** WHAT THE TASK ASKS **
In the data below, begin at the line with "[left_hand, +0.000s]" and stop after the line with "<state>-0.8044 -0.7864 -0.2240"; output those lines exactly and no pictures.
--- DATA EXTRACTS Enclosed Below ---
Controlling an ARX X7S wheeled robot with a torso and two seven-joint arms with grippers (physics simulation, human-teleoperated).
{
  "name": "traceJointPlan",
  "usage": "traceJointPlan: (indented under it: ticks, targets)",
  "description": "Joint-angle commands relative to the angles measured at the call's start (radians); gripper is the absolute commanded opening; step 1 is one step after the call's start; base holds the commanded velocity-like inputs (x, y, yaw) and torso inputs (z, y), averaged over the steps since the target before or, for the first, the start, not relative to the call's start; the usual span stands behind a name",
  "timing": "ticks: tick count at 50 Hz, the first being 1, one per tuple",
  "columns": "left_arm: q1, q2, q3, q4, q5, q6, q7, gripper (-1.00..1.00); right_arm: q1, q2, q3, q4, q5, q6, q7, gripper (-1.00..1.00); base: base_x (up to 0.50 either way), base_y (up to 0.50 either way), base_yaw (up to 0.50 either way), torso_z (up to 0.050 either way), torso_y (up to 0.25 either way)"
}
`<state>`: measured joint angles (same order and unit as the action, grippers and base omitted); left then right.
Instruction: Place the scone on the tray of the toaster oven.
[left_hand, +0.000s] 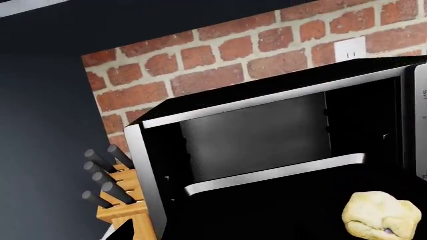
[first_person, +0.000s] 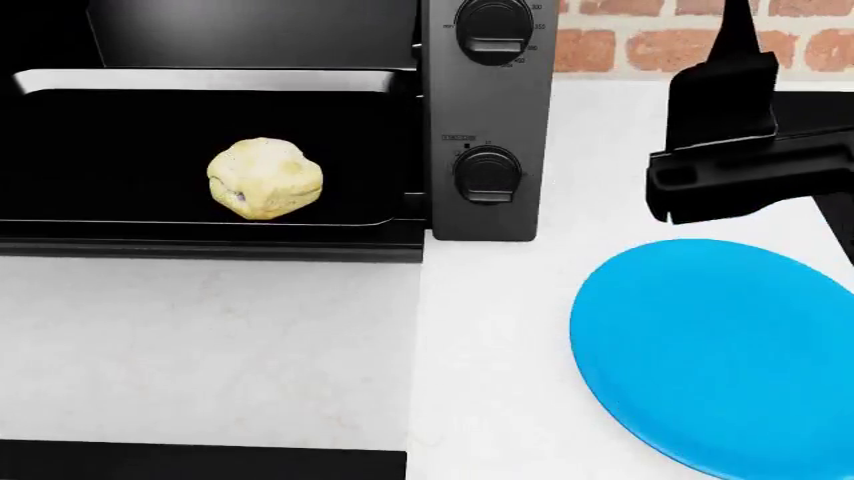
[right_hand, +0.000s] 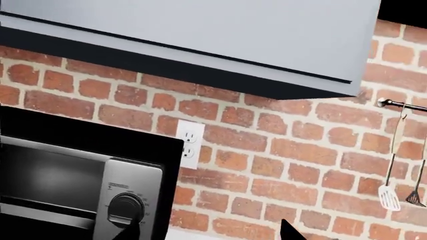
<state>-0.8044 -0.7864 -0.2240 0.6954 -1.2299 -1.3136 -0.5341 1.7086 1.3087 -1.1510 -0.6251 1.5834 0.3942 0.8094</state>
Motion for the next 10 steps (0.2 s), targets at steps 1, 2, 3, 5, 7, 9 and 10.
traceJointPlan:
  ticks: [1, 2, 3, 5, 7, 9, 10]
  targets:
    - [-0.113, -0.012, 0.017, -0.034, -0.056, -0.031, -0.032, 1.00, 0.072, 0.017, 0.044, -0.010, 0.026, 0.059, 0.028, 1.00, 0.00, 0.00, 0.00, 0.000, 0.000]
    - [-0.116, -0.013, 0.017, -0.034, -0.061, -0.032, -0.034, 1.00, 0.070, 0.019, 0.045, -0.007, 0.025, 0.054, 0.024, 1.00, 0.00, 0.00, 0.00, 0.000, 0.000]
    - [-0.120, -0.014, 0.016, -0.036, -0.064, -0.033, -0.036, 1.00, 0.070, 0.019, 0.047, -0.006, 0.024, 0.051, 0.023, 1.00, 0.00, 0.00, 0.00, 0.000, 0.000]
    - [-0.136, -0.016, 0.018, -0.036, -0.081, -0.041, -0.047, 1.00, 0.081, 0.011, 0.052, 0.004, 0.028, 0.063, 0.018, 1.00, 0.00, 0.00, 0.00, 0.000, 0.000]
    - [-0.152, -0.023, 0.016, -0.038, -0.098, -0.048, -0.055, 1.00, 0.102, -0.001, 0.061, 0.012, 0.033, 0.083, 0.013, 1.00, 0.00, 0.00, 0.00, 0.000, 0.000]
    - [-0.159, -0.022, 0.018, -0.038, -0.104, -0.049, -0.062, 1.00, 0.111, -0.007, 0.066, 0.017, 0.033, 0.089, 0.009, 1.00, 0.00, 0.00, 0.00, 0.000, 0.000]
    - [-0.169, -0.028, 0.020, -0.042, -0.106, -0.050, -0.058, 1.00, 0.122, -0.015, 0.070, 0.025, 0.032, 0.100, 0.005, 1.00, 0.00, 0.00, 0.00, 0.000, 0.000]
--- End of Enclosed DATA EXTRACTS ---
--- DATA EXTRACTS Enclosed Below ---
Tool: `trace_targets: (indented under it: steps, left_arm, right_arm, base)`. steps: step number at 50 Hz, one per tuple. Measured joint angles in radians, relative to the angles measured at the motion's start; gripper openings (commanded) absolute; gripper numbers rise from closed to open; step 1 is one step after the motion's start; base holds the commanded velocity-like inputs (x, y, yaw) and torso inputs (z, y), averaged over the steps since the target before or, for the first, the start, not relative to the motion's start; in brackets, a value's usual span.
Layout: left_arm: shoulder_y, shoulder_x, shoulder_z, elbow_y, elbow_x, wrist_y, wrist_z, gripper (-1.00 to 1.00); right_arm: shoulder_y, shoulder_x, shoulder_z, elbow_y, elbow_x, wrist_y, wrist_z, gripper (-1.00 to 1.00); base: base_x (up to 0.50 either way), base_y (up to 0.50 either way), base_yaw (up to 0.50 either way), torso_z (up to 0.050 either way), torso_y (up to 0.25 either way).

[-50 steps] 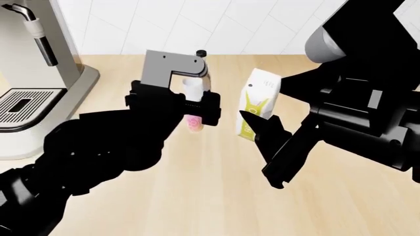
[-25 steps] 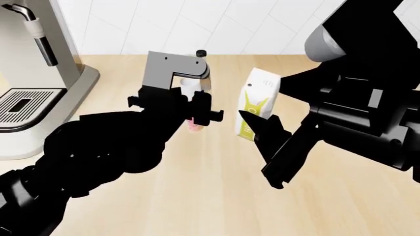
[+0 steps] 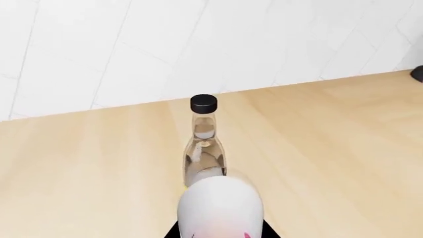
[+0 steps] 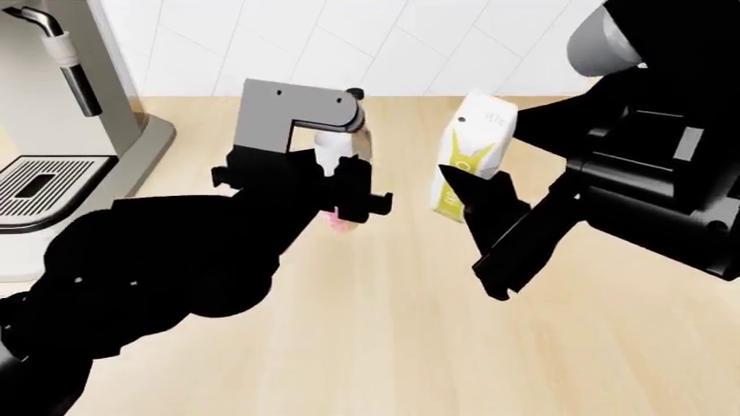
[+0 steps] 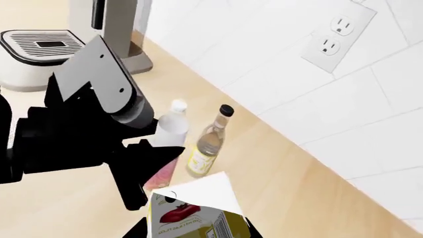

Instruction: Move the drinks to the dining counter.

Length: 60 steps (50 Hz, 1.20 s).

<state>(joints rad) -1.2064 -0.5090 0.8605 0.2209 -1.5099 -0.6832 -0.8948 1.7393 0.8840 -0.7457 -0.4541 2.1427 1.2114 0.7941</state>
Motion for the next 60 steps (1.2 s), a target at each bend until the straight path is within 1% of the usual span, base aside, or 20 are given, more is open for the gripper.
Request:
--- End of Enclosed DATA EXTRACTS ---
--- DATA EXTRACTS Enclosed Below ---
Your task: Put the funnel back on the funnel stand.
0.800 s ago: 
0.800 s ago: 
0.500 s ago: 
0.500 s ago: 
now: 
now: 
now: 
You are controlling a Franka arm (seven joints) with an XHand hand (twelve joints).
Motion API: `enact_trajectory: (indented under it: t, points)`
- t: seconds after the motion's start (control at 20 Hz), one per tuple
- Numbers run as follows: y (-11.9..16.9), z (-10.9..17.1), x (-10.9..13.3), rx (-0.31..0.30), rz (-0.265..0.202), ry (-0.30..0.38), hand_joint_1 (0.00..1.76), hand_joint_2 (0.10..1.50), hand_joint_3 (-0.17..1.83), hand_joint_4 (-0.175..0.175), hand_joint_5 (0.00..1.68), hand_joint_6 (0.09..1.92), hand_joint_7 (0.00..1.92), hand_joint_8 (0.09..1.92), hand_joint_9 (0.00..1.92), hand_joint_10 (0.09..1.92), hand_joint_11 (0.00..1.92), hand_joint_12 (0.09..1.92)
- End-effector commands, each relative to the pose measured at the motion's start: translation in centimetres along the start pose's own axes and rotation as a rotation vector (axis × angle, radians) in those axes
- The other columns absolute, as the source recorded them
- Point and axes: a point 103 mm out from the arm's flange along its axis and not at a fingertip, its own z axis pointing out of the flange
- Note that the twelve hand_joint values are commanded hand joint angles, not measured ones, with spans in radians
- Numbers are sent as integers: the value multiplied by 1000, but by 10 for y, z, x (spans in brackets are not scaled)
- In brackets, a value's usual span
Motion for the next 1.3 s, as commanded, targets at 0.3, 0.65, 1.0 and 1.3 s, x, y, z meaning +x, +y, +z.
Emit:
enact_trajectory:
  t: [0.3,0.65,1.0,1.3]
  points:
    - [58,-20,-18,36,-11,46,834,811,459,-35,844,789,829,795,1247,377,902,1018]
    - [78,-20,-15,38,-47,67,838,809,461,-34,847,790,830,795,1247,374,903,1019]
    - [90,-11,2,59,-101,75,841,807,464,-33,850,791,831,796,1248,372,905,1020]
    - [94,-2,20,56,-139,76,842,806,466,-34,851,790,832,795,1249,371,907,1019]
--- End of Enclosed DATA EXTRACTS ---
** WRITTEN RESPONSE **
[left_hand, +0.000s] 
[first_person, +0.000s] 
[right_hand, +0.000s] 
<state>-0.8044 -0.7864 -0.2240 0.6954 -1.2299 -1.3136 -0.5341 1.7086 1.3087 -1.1510 -0.6251 1.5834 0.3942 0.8094</state>

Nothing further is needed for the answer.